Computer Architecture Internals: From Gates to Pipeline Hazards¶

Under the Hood — How instructions flow through pipeline stages, how caches exploit spatial/temporal locality, how memory hierarchies hide latency, and how multiprocessors maintain coherence. Sources: Computer Organization and Architecture (Stallings, 9^th ed.), The Architecture of Computer Hardware, System Software, and Networking (Englander), Digital Logic and Computer Design (Mano), PC Hardware: A Beginner's Guide, Code: The Hidden Language of Computer Hardware and Software (Petzold).

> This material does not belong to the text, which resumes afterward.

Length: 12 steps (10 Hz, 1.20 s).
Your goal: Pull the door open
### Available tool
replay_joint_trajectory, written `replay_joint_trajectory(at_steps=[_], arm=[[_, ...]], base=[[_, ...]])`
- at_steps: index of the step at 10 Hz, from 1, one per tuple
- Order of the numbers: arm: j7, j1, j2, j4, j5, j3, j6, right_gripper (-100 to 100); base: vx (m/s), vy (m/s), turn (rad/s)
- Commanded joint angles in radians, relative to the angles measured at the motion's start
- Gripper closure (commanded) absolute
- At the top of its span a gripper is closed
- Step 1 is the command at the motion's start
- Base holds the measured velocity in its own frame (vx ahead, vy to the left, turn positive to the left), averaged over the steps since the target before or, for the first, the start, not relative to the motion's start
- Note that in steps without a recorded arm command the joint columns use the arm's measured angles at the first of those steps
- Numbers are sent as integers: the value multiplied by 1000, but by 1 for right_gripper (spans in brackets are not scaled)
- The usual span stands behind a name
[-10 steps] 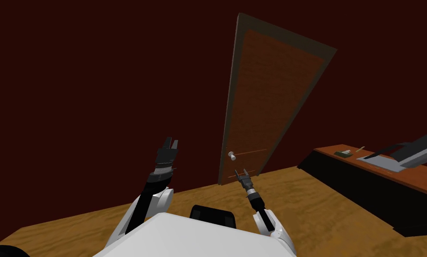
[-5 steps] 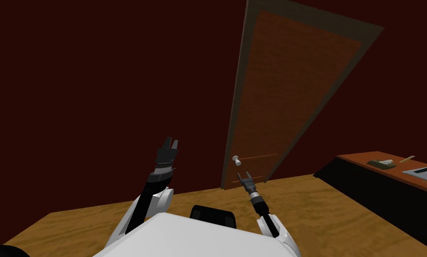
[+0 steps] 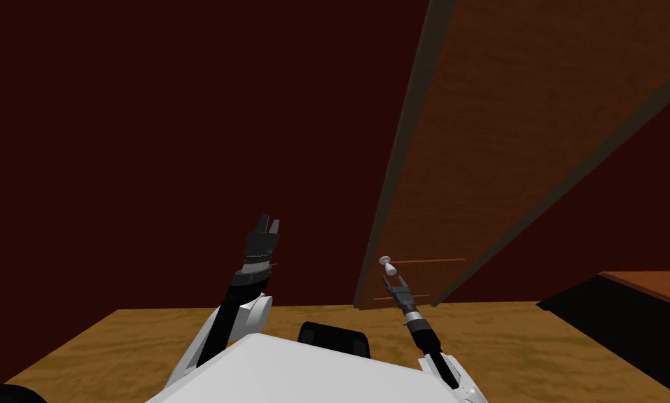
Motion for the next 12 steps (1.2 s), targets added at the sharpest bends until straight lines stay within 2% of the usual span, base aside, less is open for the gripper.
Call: replay_joint_trajectory(at_steps=[1,2,5,6,11,12], arm=[[-7,21,-21,7,-19,-26,-20,-100],[-7,24,-27,14,-25,-33,-27,-100],[-9,27,-26,5,-24,-32,-21,-100],[-9,27,-26,5,-24,-32,-21,100],[-9,27,-26,5,-24,-32,-21,100],[-41,27,-28,4,-38,-29,-17,100]], base=[[190,41,239],[175,19,115],[38,-1,7],[7,-3,-7],[0,-2,0],[-31,-23,94]])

1. Instruction Pipeline: The 5-Stage RISC Model¶

The fundamental insight of pipelining: while one instruction executes, the next is being decoded, and the one after is being fetched. Throughput approaches 1 instruction/cycle asymptotically.

flowchart LR
    subgraph CYCLE_1["Clock Cycle 1"]
        IF1["IF\nInstr 1"]
    end
    subgraph CYCLE_2["Clock Cycle 2"]
        ID2["ID\nInstr 1"]
        IF2["IF\nInstr 2"]
    end
    subgraph CYCLE_3["Clock Cycle 3"]
        EX3["EX\nInstr 1"]
        ID3["ID\nInstr 2"]
        IF3["IF\nInstr 3"]
    end
    subgraph CYCLE_4["Clock Cycle 4"]
        MEM4["MEM\nInstr 1"]
        EX4["EX\nInstr 2"]
        ID4["ID\nInstr 3"]
        IF4["IF\nInstr 4"]
    end
    subgraph CYCLE_5["Clock Cycle 5"]
        WB5["WB\nInstr 1"]
        MEM5["MEM\nInstr 2"]
        EX5["EX\nInstr 3"]
        ID5["ID\nInstr 4"]
        IF5["IF\nInstr 5"]
    end
    CYCLE_1 --> CYCLE_2 --> CYCLE_3 --> CYCLE_4 --> CYCLE_5

Pipeline Register Content Between Stages¶

flowchart LR
    PC["PC\nProgram Counter"] --> IF_STAGE["IF Stage\nInstruction Memory\nPC → IR"]
    IF_STAGE --> IF_ID["IF/ID\nRegister\nIR, PC+4"]
    IF_ID --> ID_STAGE["ID Stage\nRegister File Read\nControl Signal Decode"]
    ID_STAGE --> ID_EX["ID/EX\nRegister\nRS, RT, Imm,\nControl bits"]
    ID_EX --> EX_STAGE["EX Stage\nALU Operation\nAddress Calc"]
    EX_STAGE --> EX_MEM["EX/MEM\nRegister\nALU_result,\nBranch target,\nZero flag"]
    EX_MEM --> MEM_STAGE["MEM Stage\nData Memory\nLoad/Store"]
    MEM_STAGE --> MEM_WB["MEM/WB\nRegister\nRead data,\nALU result"]
    MEM_WB --> WB_STAGE["WB Stage\nWrite to\nRegister File"]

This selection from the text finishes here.